I think there is an assumption that there is some kind of “poison fruit” doctrine operating, where an earlier SNAFU would prevent later processing of the standard. But I don’t see that in the JTC1 Directives. I am certainly not saying that this would not be a consideration, just that I cannot see why it would be compelling. It would presumably be one of the technical or administrative “principles” which could be discussed under the s11.1.3 procedures.
This is because of the big bottom line here: the National Bodies have voted.
Don’t shoot the messager
I suppose this would go without saying, but I suspect it would be difficult for appeals which are really objections to the JTC1 Directives succeeding. The people who characterize convenor discretion as “making the rules up as you go along” would surely be appalled at retrospectively changing the rules! The resolution of such an appeal would be “take it up with JTC1″.
Who votes at the BRM?
As I have said, I think having legalistic rather than goal-responsive view of the administration of the JTC1 Directives is a mistake. But some people take that as a cop-out, so I would like to point out something about one of the procedural issues that has been raised by some. It goes down to the issue of who is allowed to vote at the BRM: P members of SC34 or both P and O members. (If you don’t know the difference, nations can registers as Observers or Participants for a particular technical committee. They have different rights and obligations.)
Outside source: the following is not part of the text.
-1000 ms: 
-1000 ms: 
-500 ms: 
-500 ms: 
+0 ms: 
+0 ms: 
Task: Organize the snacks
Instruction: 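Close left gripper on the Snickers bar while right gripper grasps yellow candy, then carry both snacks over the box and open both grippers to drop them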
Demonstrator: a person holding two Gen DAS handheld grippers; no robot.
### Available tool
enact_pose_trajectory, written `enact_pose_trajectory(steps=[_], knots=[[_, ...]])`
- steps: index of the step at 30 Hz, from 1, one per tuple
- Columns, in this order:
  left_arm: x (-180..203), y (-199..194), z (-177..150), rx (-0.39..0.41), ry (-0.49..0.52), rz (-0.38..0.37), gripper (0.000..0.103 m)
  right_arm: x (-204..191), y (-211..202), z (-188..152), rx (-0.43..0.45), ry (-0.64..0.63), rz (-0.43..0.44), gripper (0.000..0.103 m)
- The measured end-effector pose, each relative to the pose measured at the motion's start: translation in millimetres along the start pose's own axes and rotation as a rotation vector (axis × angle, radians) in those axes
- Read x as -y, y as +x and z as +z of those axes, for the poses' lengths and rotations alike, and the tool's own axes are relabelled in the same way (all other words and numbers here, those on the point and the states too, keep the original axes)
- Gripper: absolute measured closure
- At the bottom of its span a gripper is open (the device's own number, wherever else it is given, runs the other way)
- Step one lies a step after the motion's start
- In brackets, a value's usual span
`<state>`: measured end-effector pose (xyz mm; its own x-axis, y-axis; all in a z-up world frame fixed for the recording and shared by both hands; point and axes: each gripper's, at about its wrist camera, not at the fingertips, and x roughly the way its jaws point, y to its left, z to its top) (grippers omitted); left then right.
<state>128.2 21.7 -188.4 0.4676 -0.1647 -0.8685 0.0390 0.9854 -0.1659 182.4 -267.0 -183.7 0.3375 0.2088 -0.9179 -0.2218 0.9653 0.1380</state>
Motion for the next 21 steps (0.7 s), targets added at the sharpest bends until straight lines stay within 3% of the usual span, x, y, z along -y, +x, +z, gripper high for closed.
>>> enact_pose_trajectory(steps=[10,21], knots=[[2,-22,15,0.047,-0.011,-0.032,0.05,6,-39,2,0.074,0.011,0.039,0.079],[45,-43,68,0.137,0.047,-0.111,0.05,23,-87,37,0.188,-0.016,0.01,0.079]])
It has been pointed out that clause 13.8 says about the conduct of fast-track BRMs:
At the ballot resolution group meeting, decisions should be reached preferably by consensus. If a vote is unavoidable the vote of the NBs will be taken according to normal JTC1 procedures.
Some astute detectives trace this back to clauses elsewhere about P members voting. However, in this particular case clause 13.7 establishes who the NBs are:
NBs of the relevant SC shall appoint to the ballot resolution group one or more representative who are well aware of the NB’s position. NBs having voted negatively, whether or not an NB of the relevant SC, have a duty to delegate a representative to the ballot resolution meeting.
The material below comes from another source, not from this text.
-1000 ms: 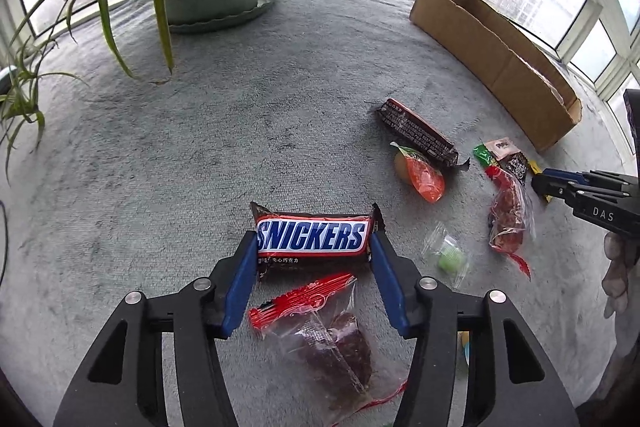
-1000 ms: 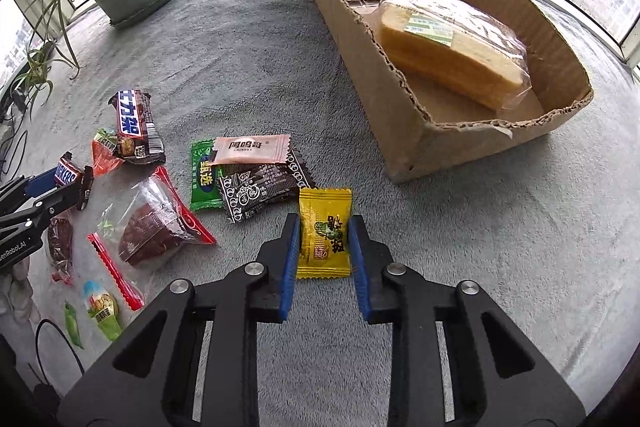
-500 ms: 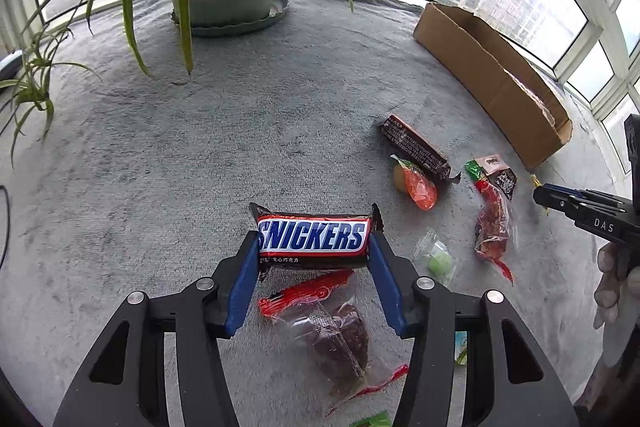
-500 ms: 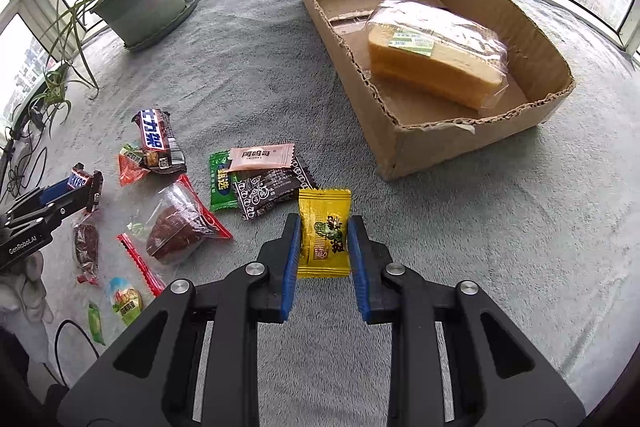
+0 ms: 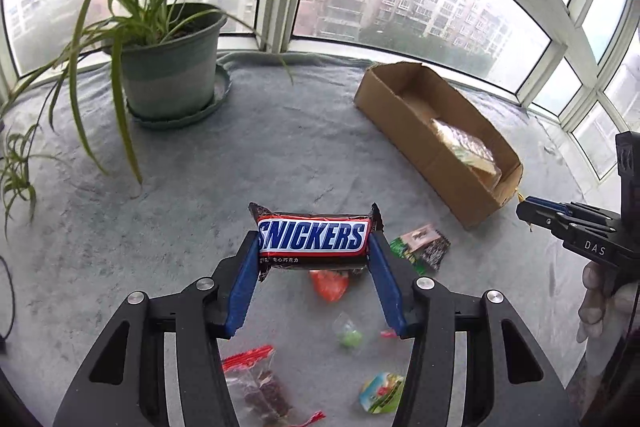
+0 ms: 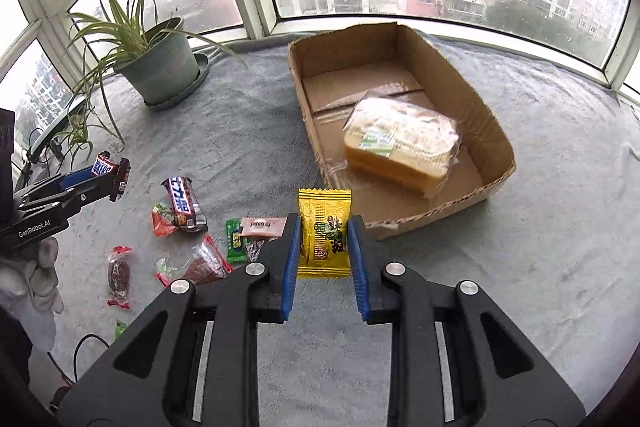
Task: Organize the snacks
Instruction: 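Carry both snacks over the box and open both grippers to drop them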
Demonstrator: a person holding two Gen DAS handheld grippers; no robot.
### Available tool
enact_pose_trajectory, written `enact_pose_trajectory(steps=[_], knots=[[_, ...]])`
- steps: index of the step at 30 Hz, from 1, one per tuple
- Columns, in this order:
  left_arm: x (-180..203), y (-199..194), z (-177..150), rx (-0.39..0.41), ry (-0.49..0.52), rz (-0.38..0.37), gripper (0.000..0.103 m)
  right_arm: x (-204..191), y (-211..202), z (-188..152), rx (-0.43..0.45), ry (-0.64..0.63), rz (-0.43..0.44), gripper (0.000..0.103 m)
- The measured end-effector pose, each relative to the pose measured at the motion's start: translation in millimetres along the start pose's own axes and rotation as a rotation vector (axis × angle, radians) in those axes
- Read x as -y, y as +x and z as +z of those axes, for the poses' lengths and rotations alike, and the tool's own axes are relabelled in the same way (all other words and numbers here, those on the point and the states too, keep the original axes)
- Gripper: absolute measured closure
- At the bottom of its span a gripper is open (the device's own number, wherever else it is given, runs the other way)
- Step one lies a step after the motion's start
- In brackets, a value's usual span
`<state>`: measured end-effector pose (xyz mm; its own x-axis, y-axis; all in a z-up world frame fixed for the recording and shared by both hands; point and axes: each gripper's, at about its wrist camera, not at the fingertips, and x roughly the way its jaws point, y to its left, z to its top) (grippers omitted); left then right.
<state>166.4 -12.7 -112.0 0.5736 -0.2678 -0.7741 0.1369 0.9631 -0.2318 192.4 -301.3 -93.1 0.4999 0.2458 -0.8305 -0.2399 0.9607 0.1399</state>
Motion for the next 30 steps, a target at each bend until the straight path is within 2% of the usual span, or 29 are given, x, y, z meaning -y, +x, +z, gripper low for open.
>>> enact_pose_trajectory(steps=[9,19,30], knots=[[39,21,56,0.036,0.055,-0.034,0.05,38,-3,44,0.055,0.012,-0.057,0.079],[94,62,98,0.028,0.127,-0.069,0.05,69,25,69,0.052,0.032,-0.09,0.078],[127,109,121,-0.012,0.156,-0.071,0.05,97,56,84,0.024,0.06,-0.089,0.078]])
This is quite an important clause, for people wanting some insight into the process, because
- it is inclusive, not exclusive: it tries to get as many of the NBs at the table as possible
- it puts an obligation on the delegations to be properly prepared (which is not to say that there is any blame attached to delegates who are specialists or novices or last-minute additions: there always will be a certain number of these): I think this has some implication against claims about size and logistical problems with review and BRM proposals
- it also explains why poor NBs, if they are trying to be scrupulous with the Directives, could prefer abstain over simple negative, “yes” rather than “no with comments” (as a conditional yes). It is expensive to send a delegation.
[UPDATE: I forgot one point I was going to make when talking about the (lack of a) “poison fruit” doctrine. When thinking about possible remedies and results of appeals, I expect JTC1 may also ask “Does this proposed remedy redress the problem?”
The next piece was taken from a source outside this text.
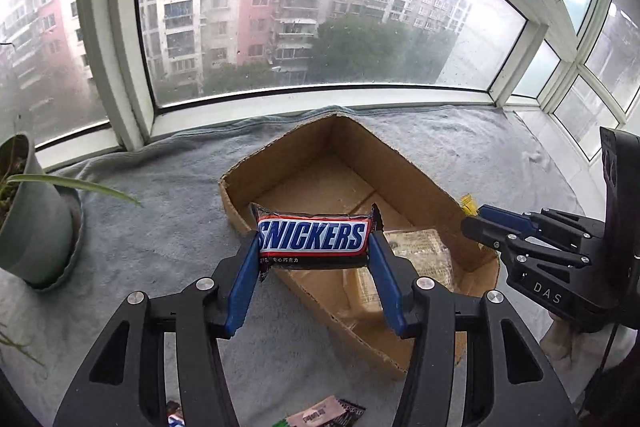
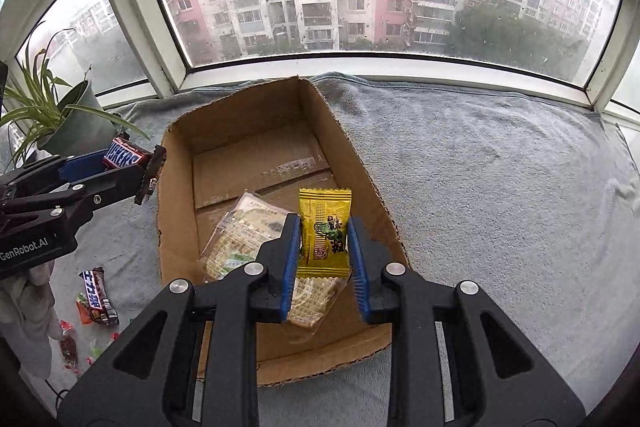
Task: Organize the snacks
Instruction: 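Carry both snacks over the box and open both grippers to drop them, then withdraw both grippers from the box toward the clear jerky bags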
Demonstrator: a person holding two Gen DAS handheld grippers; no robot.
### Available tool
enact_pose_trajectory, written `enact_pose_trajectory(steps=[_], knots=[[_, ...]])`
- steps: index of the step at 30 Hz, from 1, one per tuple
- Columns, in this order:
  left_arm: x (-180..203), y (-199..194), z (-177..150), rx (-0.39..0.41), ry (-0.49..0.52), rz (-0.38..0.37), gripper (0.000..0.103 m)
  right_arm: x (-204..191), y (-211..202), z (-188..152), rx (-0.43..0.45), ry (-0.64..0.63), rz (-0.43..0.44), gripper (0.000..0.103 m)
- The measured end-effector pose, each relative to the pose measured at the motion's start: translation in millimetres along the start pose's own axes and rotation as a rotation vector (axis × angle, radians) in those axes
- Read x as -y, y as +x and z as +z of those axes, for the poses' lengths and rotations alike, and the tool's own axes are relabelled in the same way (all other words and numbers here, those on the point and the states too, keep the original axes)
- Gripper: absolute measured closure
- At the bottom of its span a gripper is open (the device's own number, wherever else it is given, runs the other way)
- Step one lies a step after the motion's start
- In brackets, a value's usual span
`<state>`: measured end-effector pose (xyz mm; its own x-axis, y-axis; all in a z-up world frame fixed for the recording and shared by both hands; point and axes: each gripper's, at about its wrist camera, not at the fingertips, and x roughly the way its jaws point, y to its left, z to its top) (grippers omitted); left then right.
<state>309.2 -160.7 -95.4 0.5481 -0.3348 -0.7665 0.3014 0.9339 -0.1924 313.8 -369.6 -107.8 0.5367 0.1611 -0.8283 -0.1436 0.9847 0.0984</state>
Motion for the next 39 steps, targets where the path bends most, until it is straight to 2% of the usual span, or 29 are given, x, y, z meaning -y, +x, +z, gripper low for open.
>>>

Now this again goes back to my view that the winner-take-all or punitive/legalistic view of the JTC1 standards process is wrong-headed, and time will tell; for example, when reading various complaints in appeals, since they seem to want the standard withdrawn, the question “Would withdrawing this standard actually fix the problem complained of?” ]
[UPDATE: The Venezuelan National Body has also put in an objection.
There have been reports that Denmark has objected, but it seems to be inflated from a press release from an Open Source advocacy group.]